Both the Sixers' Ben Simmons and Nuggets' Jamal Murray are being extended from their rookie contracts for five years and $170 million. A third member of that same 2016 draft class, the Celtics' Jaylen Brown, can't expect the same from Danny Ainge - at least not yet. Extending players on rookie contracts is a rare occurrence for Danny. It could still happen, but not before Ainge gets to analyze Brown's play this coming season and how that performance meshes with the rest of the team.


Jaylen's minutes were reduced significantly last season from his 2017-18 campaign, and his numbers dropped accordingly. Still, on a per-36-minute basis, he showed 16.4 PPG, 6.8 RPG, 1.3 APG and only 2.0 TOPG, while hitting 51% on field goals, 35% on treys and 77% on free throws. With increased floor time and improvement in specific areas (read: passing), Danny may break down and lock him in long-term, maybe before he looks as old as this image projects.

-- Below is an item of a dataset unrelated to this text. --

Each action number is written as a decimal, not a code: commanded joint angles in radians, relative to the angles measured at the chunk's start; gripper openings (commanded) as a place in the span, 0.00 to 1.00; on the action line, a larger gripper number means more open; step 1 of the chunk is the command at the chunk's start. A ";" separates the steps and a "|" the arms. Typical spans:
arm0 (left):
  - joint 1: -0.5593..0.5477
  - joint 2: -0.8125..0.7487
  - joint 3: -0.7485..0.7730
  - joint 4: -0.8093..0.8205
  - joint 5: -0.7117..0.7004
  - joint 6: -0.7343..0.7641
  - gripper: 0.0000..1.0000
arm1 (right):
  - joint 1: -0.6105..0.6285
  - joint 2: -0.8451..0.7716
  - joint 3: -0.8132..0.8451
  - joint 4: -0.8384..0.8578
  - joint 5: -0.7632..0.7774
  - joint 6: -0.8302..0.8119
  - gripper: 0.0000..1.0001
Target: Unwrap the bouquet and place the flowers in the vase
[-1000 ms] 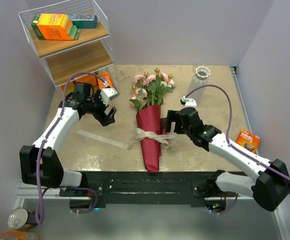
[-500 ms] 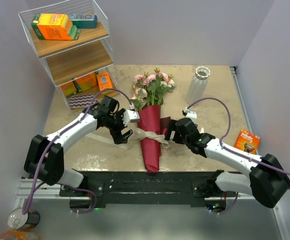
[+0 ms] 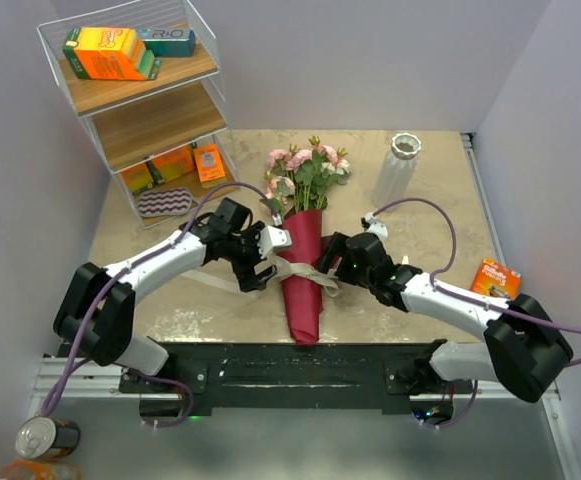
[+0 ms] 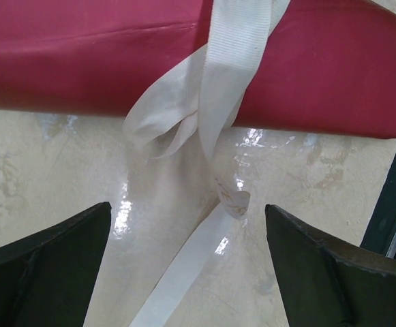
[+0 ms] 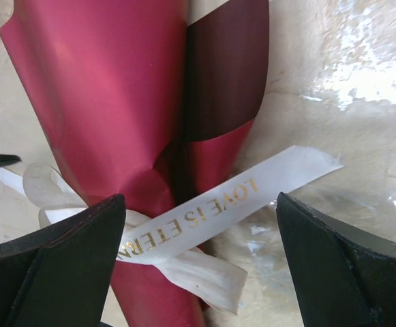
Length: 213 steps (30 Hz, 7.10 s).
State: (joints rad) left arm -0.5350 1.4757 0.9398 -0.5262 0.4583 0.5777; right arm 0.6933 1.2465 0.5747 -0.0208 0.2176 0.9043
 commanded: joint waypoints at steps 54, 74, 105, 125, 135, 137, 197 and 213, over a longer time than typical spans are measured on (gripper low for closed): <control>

With Kyrie Irving, Al Horford, Marcus Morris, Terry Rozier and Aron Baynes gone from the scene, a lot of new faces means a fresh start - and uncertainty about roles. That wing position is indeed crowded, and allotting significant minutes for everybody may be impossible. And that may mean a trade. Danny has the daunting task of determining what lineups will produce optimum results - and that means a long playoff run.

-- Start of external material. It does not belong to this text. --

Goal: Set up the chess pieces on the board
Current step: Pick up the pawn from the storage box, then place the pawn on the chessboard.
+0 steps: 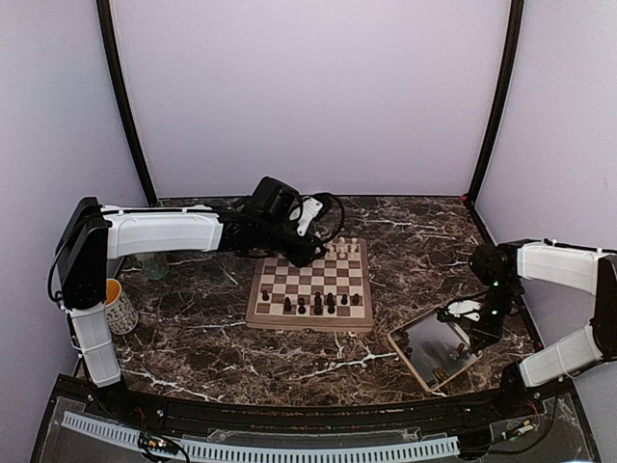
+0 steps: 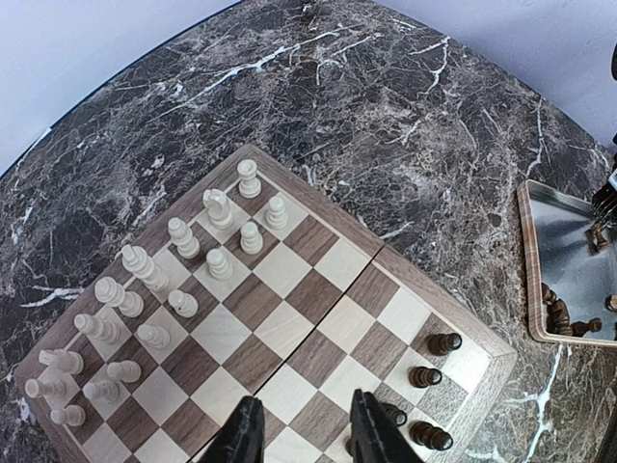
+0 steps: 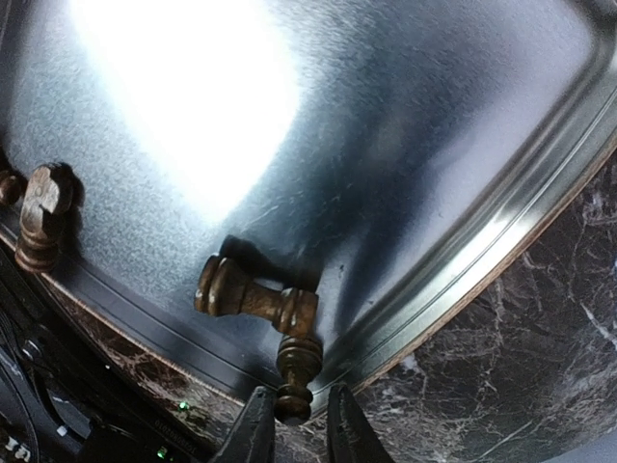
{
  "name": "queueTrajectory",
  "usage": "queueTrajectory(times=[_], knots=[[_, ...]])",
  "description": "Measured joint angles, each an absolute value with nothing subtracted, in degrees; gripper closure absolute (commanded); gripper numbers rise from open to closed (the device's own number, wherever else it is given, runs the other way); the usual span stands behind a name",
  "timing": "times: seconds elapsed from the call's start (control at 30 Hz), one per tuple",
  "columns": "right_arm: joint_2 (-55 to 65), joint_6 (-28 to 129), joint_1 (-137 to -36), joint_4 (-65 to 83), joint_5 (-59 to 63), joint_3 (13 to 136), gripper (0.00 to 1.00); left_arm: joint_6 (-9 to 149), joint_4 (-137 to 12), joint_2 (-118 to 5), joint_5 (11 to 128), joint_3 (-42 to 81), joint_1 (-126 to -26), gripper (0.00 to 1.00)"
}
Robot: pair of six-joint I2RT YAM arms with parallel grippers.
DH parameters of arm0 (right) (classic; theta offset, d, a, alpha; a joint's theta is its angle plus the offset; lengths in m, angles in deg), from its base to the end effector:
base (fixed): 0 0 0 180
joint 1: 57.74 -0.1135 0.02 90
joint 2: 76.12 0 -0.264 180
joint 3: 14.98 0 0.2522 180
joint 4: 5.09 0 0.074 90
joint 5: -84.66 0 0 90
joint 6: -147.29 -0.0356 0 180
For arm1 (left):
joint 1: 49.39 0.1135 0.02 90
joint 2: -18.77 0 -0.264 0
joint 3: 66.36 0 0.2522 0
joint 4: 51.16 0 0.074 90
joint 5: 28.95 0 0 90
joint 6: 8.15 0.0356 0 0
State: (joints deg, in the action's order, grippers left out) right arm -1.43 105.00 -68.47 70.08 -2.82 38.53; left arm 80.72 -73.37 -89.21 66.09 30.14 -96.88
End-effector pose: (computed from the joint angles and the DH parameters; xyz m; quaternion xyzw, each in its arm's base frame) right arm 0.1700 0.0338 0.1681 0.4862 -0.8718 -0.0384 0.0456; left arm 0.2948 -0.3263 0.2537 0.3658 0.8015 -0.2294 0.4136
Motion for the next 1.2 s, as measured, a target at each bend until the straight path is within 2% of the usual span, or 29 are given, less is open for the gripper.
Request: queueTrajectory(times=[0.33, 0.5, 0.9, 1.2], knots=[[0.15, 105.13, -68.68, 68.6, -2.66, 37.87, 0.96, 80.2, -73.35, -89.21, 65.96, 30.05, -96.88, 0.67], [0.15, 104.84, -69.01, 70.02, -1.83, 39.32, 0.98, 80.09, -73.35, -89.21, 65.98, 29.96, -96.88, 0.67], [1.48, 102.7, -71.2, 75.5, 6.15, 55.97, 0.98, 80.09, -73.43, -88.95, 65.7, 28.0, -96.88, 0.66], [15.77, 95.12, -80.31, 71.33, 6.95, 72.58, 0.98, 78.54, -73.68, -83.44, 62.55, 22.86, -96.38, 0.66]])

Jaylen is only 22 years old, and General Managers around the League drool over 6'7", young, talented wings. NBA talents are human. Many tend to sulk and feel not wanted when they think they are being ignored. With all the turmoil and hard feelings from last season, Ainge may want to lock in Jaylen early, but don't count on it. I see the trade deadline as the earliest we would see an extension for Brown, and even that is unlikely. Danny needs to see what he's got in this team.